* Assigned task
Exact reproduction required: the lines below from the line with "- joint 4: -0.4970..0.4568" to the line with "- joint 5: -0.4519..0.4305", both ends included, and no others.

* Raw data

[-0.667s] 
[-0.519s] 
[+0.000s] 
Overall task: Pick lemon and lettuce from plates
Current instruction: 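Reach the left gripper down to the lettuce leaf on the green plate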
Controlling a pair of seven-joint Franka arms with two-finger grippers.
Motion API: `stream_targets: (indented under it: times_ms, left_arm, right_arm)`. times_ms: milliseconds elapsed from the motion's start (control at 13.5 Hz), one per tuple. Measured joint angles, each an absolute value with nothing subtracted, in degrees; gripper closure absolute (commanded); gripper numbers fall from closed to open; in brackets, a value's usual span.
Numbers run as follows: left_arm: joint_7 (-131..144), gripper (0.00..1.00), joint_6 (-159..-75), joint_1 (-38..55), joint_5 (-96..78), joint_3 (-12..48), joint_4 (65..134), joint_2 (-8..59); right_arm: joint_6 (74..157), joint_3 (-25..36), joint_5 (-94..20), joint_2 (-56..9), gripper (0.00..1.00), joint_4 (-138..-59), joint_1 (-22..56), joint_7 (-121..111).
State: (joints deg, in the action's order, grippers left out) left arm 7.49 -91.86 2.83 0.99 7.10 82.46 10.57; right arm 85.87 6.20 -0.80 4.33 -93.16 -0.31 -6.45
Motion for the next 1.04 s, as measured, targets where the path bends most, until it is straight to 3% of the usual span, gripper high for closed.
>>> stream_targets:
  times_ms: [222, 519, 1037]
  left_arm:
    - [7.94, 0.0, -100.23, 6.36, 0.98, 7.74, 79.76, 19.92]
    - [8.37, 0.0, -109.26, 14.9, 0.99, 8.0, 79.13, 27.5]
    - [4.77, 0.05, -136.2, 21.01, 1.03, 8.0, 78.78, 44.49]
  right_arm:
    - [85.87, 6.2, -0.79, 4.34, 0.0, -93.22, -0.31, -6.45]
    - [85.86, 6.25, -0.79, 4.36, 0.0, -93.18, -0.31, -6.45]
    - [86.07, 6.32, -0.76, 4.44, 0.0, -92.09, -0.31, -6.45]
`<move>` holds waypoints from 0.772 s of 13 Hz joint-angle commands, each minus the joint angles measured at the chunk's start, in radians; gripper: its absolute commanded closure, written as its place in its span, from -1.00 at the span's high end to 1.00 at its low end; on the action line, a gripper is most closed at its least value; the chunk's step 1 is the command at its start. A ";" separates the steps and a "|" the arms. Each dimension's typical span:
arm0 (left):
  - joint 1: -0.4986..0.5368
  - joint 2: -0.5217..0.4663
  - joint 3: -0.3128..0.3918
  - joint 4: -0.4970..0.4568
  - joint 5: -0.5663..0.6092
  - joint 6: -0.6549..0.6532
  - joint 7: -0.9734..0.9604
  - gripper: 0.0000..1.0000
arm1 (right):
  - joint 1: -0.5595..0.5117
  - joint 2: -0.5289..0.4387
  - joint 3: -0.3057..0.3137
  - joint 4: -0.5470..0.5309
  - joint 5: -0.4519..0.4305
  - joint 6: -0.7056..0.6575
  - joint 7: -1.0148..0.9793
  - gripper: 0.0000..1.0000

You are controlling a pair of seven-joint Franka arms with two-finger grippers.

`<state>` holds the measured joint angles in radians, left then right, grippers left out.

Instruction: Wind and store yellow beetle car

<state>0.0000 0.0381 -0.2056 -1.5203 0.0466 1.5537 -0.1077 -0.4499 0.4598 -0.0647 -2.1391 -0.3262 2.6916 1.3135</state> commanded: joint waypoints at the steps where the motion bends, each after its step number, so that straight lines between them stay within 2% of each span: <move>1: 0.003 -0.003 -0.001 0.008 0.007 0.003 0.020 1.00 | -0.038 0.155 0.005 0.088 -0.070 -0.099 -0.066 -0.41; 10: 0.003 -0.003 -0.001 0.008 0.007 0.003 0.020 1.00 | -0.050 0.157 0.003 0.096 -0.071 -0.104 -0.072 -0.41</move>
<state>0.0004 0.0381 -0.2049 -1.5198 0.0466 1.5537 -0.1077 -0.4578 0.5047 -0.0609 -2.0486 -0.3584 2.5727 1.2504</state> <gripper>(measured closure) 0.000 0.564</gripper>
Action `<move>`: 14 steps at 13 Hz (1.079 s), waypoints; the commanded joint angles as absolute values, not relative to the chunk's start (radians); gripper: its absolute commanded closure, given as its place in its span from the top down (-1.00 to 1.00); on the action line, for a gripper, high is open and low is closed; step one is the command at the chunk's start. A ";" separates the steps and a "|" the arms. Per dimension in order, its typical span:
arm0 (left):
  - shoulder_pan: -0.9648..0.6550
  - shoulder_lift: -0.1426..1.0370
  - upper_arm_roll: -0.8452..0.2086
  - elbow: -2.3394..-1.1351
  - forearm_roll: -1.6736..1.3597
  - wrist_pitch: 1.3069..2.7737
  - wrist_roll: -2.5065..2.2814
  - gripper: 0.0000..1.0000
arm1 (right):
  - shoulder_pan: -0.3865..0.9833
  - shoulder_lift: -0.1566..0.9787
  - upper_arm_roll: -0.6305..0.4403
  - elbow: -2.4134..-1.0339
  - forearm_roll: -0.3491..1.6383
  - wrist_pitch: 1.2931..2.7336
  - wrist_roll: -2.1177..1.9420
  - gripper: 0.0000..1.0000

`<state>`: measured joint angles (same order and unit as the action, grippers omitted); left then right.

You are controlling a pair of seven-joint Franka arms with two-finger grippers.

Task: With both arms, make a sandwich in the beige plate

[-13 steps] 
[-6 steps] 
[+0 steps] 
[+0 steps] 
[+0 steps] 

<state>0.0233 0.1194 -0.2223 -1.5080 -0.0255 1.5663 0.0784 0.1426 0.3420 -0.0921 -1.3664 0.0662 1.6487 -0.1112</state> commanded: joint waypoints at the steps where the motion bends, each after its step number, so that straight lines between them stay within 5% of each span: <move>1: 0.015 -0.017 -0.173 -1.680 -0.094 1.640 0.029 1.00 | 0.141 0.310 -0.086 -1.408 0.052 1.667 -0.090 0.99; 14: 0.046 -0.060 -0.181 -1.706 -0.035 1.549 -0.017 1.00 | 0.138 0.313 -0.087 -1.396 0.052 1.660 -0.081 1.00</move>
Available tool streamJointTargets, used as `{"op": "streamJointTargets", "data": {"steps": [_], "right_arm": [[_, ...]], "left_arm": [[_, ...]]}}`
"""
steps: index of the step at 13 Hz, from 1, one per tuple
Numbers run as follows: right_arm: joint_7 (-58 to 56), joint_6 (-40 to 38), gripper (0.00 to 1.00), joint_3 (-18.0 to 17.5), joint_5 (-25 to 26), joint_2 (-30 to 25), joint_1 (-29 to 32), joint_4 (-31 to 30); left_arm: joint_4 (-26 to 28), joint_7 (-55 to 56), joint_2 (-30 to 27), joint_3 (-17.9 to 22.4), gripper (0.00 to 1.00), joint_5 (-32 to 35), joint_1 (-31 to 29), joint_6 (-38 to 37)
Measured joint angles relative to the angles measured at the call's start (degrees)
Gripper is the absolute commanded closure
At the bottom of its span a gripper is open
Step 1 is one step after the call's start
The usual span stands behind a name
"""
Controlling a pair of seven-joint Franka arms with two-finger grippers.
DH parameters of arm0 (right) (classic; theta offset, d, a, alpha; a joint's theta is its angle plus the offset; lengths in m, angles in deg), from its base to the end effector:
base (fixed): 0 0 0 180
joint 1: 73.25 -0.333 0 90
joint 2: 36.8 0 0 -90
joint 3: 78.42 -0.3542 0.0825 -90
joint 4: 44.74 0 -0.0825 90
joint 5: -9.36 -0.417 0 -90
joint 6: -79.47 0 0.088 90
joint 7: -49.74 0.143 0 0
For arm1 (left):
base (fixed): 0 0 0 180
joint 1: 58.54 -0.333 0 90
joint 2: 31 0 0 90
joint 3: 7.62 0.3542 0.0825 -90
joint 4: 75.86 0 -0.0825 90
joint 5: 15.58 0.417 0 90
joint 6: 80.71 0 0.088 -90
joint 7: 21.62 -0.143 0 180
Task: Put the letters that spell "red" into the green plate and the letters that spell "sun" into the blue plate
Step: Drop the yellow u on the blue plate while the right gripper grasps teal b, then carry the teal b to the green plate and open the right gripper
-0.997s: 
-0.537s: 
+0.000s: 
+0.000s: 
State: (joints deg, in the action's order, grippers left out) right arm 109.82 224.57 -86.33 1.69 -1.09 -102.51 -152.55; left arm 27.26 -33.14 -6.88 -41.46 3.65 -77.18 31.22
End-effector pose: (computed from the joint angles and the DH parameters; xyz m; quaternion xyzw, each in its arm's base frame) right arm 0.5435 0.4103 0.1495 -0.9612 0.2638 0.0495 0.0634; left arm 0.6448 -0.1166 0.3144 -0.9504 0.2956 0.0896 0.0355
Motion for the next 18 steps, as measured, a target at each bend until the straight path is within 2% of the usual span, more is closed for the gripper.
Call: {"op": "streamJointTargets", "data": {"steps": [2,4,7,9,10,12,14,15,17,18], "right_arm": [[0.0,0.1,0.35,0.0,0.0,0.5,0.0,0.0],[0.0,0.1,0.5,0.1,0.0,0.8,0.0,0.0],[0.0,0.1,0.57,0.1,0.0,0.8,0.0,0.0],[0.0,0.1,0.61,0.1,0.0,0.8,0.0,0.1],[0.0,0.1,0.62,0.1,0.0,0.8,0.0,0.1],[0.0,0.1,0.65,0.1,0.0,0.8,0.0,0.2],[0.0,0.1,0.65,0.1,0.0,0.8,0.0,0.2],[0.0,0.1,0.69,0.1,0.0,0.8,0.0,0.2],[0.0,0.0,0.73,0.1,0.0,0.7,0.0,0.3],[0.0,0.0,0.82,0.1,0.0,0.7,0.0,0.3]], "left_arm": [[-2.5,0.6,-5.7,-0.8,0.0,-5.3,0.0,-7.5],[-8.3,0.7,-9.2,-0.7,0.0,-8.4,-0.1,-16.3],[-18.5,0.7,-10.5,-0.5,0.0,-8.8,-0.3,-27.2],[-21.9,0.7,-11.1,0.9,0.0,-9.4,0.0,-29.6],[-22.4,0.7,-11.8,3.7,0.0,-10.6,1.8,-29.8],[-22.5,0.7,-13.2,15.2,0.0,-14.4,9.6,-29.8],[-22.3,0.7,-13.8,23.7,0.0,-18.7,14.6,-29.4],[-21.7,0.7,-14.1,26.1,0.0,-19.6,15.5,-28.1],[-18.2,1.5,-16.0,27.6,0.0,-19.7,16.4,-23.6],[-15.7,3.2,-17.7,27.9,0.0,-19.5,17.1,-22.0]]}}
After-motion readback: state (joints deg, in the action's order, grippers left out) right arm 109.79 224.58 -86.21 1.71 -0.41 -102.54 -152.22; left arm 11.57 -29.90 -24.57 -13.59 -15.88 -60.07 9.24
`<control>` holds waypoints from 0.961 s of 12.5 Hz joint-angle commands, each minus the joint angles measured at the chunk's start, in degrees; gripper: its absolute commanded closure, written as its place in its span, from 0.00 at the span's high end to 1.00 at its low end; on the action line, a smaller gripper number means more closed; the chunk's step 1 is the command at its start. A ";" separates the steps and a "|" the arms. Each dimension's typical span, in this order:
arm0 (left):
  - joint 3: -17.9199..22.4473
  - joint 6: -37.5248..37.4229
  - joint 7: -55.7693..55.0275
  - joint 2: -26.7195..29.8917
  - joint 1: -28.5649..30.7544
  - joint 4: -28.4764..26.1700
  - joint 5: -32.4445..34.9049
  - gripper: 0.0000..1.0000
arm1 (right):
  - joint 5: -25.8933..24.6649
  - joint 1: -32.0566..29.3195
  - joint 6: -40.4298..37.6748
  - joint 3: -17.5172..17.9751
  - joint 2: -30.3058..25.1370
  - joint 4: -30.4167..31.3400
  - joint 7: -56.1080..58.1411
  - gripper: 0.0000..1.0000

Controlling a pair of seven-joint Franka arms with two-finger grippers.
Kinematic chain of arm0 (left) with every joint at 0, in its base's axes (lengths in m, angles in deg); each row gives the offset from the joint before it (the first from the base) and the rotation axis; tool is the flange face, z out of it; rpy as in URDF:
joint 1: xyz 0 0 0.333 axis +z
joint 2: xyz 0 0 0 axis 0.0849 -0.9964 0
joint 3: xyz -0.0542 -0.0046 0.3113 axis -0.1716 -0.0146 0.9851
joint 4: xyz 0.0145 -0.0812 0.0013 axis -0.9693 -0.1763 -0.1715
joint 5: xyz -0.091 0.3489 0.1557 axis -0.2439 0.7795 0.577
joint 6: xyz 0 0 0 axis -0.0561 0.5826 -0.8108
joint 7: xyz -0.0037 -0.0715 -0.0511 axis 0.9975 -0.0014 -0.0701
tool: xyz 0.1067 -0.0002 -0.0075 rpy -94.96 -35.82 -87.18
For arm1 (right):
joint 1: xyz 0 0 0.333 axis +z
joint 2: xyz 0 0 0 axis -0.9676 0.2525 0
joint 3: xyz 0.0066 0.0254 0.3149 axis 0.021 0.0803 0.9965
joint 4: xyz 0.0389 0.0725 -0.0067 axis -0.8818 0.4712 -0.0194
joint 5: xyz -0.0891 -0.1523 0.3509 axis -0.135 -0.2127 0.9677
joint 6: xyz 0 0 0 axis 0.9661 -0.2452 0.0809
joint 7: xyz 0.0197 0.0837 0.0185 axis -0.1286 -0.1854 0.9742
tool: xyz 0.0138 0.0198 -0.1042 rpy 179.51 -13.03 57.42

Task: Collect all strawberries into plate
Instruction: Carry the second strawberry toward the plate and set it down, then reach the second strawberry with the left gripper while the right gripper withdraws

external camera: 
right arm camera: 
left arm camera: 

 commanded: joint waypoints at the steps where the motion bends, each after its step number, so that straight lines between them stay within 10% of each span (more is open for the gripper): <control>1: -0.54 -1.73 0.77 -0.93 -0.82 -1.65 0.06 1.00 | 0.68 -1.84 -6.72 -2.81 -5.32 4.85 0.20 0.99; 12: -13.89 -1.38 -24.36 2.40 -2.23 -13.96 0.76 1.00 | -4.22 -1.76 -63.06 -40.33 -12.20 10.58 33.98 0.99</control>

* Response to this task
  - joint 4: -0.4970..0.4568
  - joint 5: -0.5663..0.6092
  - joint 6: -0.6549..0.6532
  - joint 7: -0.9734..0.9604
  - gripper: 0.0000..1.0000
arm1 (right):
  - joint 1: -0.5595..0.5117
  - joint 2: -0.5289..0.4387
  - joint 3: -0.3057..0.3137
  - joint 4: -0.5470..0.5309
  - joint 5: -0.4519..0.4305

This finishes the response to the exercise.